The key contribution of this thesis lies in proposing a framework called News Sentiment Impact Analysis (NSIA). The framework enables evaluating the impact of sentiment analysis datasets on financial markets in a flexible, consistent, and systematic manner. In this chapter, section 7.1 summarises the thesis work and findings, then section 7.2 discusses how the research questions have been addressed. Next, the research benefits are presented in section 7.3 along with the thesis limitations in section 7.4. Finally, future work is outlined in section 7.5.

7.1 Thesis summary

This thesis has investigated the area of sentiment analysis and its impact on financial market entities. The thesis started with reviewing sentiment analysis processes and techniques, describing the various steps taken to convert text corpuses into sentiment metrics. The review mentioned with brief detail some of the commercially available sentiment datasets, which mainly analyse news articles related to financial markets around the world. Next, the review described the various concepts related to market data as well as the various market measures affected by news sentiment. This was followed by an overview of existing studies related to sentiment analysis and finance, illustrating the sentiment data, financial context, market data, and impact models that have been used in these studies. The literature shows a gap in defining systematic and reusable evaluation processes, that could be used by a wide range of users to automatically conduct impact analysis of sentiment datasets in different financial contexts.

In chapter 3, the thesis raises the following three research questions:

• What are the parameters that uniquely define a context that enables validating sentiment datasets to conduct impact studies in multiple financial contexts?

• Given a context, what is the set of use cases that needs to be defined to guide users to conduct their experiments in a consistent fashion?

• How to support automating the use cases identified in the second research question within a software framework?
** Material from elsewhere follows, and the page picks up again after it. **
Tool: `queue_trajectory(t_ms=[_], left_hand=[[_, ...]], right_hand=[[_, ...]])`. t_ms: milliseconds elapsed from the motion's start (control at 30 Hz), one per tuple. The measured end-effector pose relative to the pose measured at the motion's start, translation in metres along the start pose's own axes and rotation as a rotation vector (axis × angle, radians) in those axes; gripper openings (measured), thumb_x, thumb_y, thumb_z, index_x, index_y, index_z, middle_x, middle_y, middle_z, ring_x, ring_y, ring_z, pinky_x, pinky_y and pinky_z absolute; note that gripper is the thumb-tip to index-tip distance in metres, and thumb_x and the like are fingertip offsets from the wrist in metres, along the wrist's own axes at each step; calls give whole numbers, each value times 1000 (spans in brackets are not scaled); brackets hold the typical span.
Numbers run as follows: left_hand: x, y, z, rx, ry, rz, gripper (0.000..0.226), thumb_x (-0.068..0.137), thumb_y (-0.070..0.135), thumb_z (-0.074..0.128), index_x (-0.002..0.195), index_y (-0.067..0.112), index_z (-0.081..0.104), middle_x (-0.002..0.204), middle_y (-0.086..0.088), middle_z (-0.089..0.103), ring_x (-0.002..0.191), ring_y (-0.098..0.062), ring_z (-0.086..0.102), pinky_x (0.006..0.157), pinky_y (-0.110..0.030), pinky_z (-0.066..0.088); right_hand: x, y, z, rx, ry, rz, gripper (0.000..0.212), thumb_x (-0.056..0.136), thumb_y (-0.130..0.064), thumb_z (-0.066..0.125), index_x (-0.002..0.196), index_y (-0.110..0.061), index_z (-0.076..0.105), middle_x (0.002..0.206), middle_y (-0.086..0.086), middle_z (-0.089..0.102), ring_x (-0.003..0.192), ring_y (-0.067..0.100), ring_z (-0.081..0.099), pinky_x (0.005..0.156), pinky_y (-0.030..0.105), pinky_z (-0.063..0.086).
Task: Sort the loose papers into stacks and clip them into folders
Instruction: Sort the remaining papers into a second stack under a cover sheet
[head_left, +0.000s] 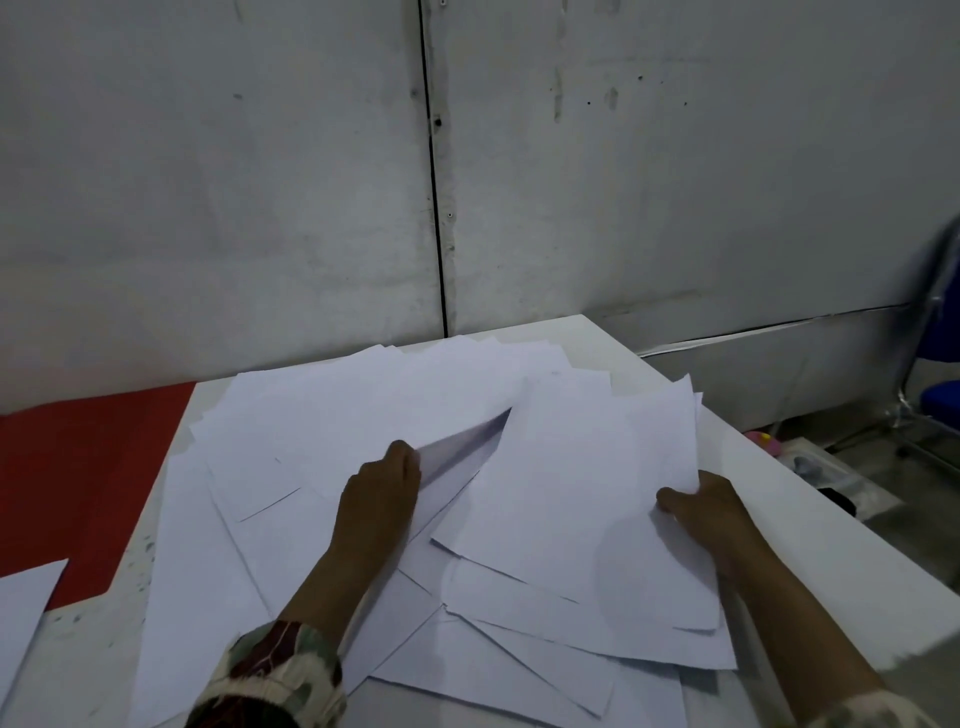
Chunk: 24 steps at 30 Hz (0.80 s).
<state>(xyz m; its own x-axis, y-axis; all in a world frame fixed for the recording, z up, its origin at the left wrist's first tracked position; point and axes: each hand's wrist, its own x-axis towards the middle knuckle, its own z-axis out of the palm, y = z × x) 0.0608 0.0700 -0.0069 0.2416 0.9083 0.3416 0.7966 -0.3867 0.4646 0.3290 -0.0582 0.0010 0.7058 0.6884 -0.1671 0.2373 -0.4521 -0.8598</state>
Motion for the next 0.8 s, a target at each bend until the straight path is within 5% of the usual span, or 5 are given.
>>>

In answering these research questions, the thesis proposes a framework called “News Sentiment Impact Analysis (NSIA)”. It consists of three components which are a novel conceptual data model, a software architecture, and a set of use cases. In chapter 4, the key component which is the conceptual data model (also called Comparison Parameters Data (CPD) model) is described. It captures three sets of parameters that enable conducting a wide range of sentiment-driven impact analysis studies. The first set consists of the financial context parameters, which enable the analyst (any user with knowledge in financial markets) to select any financial markets context, in which financial entities and benchmarks are defined. The second set consists of sentiment related parameters, which capture the attributes found within a sentiment dataset, and define a number of sentiment filtration and extreme news extraction algorithms. The third set consists of the impact measure parameters, which enable the analyst to choose the impact model and set the threshold variables related to each impact model. The CPD model is supported by a software architecture, which consists of a GUI, Business and Data layers. The main use case allows the analyst to define the CPD parameters using the provided GUI layer and trigger the impact analysis process.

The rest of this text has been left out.